MORE MISERY FOR MOVIE THEATERS
The bad news is flowing without relent in the film industry, where a major theater chain is poised to close movie houses in the US and UK.
Cineworld Group Plc is within days of shuttering its UK theaters and the operations of its Regal Entertainment Group in the US, a person familiar with the matter said Sunday. “It’s turned into a nightmare for the theatrical industry, especially cinemas, many of which are on the brink of shuttering once again,” said Jeff Bock, senior media analyst for Exhibitor Relations Co. “The only thing worse than opening theaters before the marketplace was ready, was opening them and then closing again.”
London-listed Cineworld could suspend operations at its UK venues — at a cost of 5,500 jobs — as soon as this week, and executives were writing to Prime Minister Boris Johnson this weekend to warn that delays to blockbuster releases have made the industry unviable, the person said.
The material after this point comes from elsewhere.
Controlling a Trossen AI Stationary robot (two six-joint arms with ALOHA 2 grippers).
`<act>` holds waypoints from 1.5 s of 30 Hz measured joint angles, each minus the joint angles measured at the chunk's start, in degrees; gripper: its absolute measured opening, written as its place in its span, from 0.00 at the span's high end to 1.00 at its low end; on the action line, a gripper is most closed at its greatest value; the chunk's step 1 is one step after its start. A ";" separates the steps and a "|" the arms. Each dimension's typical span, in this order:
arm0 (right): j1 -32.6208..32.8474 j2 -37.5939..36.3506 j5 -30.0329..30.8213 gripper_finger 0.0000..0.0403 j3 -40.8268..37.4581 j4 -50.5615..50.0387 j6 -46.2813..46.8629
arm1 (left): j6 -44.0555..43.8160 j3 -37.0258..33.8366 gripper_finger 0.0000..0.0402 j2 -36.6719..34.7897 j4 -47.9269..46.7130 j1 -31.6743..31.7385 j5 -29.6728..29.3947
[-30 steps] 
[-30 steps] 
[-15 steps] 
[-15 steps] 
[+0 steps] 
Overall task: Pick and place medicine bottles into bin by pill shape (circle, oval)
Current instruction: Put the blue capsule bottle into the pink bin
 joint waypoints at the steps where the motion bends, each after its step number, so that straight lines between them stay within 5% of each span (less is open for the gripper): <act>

Cineworld’s plan to close its US locations isn’t definite and a final decision isn’t likely to be made until Monday or Tuesday.
Fear of catching COVID-19, social-distancing rules, and a continued shutdown in New York and Los Angeles are all keeping fans away. The grim reality for theaters prompted S&P Global Ratings to cut its rating for AMC Entertainment Holdings, Inc. last week, saying that a default may be looming.
“Cinemas and audiences are presently at the mercy of natural and political forces largely beyond their control,” said Shawn Robbins, chief analyst at Box Office Media LLC.
With no new big films to show, smaller exhibitors are cutting hours to reduce costs. In the final weekend of September, the number of theaters operating in North America fell by about 100, and about 56% of all North American theaters are currently open, according to researcher Comscore, Inc. While AMC, the largest operator, says it expects to be 80% reopened by mid-month, any increase could be offset by the possible closures of Cineworld’s US sites.
But with few fans willing to go to the theaters, Hollywood studios are unwilling to release their big 2020 films. Before MGM’s decision, numerous other major pictures — including Walt Disney Co.’s Black Widow — had been pushed back, leaving cinemas in an awkward place: allowed to operate, but with nothing to show.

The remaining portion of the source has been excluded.